• _Your objective_
Write out a word-for-word repetition of the lines that come before the line containing "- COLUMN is" in the listing below, along with that line itself, omitting pictures.

# # # # # # #

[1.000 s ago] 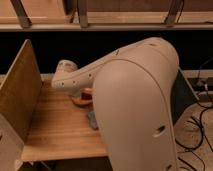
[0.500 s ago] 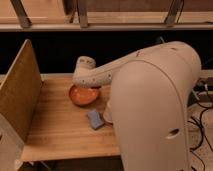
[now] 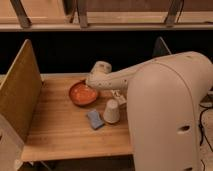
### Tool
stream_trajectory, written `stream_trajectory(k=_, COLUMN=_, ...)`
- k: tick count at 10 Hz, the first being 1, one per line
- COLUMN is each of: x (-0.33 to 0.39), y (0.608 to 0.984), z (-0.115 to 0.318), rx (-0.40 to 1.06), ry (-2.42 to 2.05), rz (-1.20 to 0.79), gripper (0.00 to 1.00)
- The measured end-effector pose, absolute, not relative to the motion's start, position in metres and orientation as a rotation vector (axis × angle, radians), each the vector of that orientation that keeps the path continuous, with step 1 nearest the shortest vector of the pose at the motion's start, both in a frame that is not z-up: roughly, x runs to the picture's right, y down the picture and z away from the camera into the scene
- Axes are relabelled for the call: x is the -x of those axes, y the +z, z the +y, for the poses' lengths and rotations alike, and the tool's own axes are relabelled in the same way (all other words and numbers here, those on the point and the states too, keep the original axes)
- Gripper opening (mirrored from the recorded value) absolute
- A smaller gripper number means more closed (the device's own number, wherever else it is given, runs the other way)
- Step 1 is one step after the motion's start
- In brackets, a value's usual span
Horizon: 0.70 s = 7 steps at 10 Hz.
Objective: Place the pepper in the ceramic bowl
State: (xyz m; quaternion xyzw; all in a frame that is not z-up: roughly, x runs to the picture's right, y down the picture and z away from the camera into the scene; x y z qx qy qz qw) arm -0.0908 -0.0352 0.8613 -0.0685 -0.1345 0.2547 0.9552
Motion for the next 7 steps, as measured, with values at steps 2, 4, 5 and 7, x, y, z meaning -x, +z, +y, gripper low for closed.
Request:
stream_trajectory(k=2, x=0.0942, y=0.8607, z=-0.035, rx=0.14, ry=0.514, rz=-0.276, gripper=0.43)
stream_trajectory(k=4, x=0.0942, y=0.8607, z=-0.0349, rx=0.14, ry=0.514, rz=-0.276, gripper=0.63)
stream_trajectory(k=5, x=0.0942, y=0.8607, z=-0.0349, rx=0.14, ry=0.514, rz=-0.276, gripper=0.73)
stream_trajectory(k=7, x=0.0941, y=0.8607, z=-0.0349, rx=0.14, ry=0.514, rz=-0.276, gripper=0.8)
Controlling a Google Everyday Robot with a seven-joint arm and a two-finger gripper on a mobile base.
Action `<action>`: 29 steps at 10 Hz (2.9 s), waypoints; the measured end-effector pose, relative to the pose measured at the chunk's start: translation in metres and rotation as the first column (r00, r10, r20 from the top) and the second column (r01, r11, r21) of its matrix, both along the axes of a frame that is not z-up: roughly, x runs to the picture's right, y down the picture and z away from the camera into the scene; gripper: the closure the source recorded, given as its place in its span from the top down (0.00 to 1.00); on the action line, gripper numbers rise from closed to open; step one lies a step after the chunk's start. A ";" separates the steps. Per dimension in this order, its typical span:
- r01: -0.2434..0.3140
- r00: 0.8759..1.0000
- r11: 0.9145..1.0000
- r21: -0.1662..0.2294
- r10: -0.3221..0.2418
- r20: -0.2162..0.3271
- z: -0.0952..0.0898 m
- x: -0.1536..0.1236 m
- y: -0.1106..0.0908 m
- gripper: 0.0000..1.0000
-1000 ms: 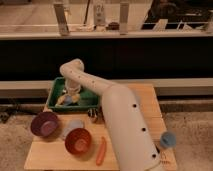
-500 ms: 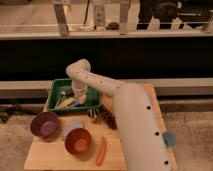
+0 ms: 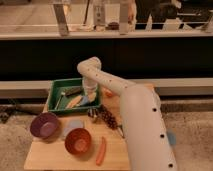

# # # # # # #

• _Response box_
[1.000 s ago] 
[0.500 s ago] 
[now] 
### Tool
stream_trajectory, written `stream_trajectory(k=_, COLUMN=_, ...)`
- k: tick count at 10 Hz, the first being 1, one per line
- COLUMN is each of: x (-0.33 to 0.39), y (0.608 to 0.984), z (-0.115 to 0.318), rx (-0.40 to 1.06), ry (-2.42 to 2.05), rz (-1.20 to 0.79), gripper (0.00 to 1.00)

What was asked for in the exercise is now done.